Para justificar su posición, ha dicho que el propio Fondo Monetario Internacional (FMI) predice un crecimiento global del PIB de cerca de 3,5 por ciento este año, una baja de apenas medio punto respecto al año 2015. Pero los principales índices de acciones de China cayeron esta semana a su nivel más bajo en casi 15 días, luego que un rebote de más de 10 por ciento desde los mínimos de febrero, siguió perdiendo impulso. Los volúmenes de operaciones, en tanto, se mantuvieron débiles, lo que sugiere que el dinero no está fluyendo hacia las acciones. Las bolsas de Asia, en tanto, se han debilitado y Wall Street ha mostrado sesiones mediocres. Las acciones japonesas bajaron luego de datos estadounidenses débiles redujeron la confianza. Pero descartada un alza de tasas muy próxima, es previsible que las inversiones deriven nuevamente hacia las bolsas, generando burbujas de precios, aumentos de valor financiero de las empresas, pero aún escasa actividad de la economía real, impactada por los bajos precios de las materias primas y el petróleo.

De allí que el recorte en el pronóstico de crecimiento para 2016 realizado por el Banco Central de Chile desde el rango de entre 2 y 3 por ciento estimado en diciembre a entre 1,25 y 2,25 por ciento, no corresponda a “un sinceramiento”, sino al nuevo escenario macro, en el que las proyecciones mundiales de crecimiento han cambiado, según explicó el presidente del BC, Rodrigo Vergara, quien advirtió que la caída de la economía mundial “es significativa”, aunque no la más grave de los últimos años.

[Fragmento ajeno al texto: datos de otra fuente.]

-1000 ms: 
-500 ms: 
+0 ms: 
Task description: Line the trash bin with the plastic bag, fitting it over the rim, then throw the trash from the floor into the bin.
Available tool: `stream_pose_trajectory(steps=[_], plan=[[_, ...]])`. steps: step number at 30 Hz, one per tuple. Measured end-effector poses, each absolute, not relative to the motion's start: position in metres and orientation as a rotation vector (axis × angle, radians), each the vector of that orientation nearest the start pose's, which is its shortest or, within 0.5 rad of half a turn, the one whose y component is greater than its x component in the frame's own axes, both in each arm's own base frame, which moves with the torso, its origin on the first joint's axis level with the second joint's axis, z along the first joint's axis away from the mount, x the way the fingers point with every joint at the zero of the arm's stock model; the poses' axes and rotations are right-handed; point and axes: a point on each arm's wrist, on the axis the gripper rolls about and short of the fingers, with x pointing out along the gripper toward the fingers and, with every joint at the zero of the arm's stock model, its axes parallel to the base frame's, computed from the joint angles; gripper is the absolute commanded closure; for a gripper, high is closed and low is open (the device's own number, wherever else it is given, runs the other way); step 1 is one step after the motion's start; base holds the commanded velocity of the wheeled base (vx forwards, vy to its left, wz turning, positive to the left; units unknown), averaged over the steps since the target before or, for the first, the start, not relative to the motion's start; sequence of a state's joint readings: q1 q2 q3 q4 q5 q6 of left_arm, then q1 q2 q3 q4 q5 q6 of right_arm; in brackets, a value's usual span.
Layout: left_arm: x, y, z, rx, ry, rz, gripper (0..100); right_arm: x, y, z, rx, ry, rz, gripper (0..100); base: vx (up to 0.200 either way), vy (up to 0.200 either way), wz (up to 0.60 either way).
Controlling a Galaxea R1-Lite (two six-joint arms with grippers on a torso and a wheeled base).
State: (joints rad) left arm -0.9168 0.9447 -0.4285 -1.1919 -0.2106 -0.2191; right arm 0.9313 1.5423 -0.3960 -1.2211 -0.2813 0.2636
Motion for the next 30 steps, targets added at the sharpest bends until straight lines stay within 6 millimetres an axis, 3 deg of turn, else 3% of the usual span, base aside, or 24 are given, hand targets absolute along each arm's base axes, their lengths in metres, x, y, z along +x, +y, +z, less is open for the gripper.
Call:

Al permanecer reducidas las tasas de interés en EE.UU. es previsible que el tipo de cambio siga bajo, afectando las exportaciones e ingresos fiscales de las naciones emergentes y sus programas sociales y/o reformas, aunque el fenómeno reduce los precios de productos de importación que se transan en esa divisa (como el petróleo), evita mayor internación de inflación externa, así como la contracción de la demanda interna. De hecho, según cifras de la Cámara Nacional de Comercio (CNC), en febrero las compras aumentaron en 5,1 por ciento en relación a igual mes de 2015, su mayor crecimiento en dos años, acumulando un alza de 2,9 por ciento en los primeros dos meses de 2016, la parte luminosa de un dólar más barato, que se cruza con aumentos reales de las remuneraciones en el último año.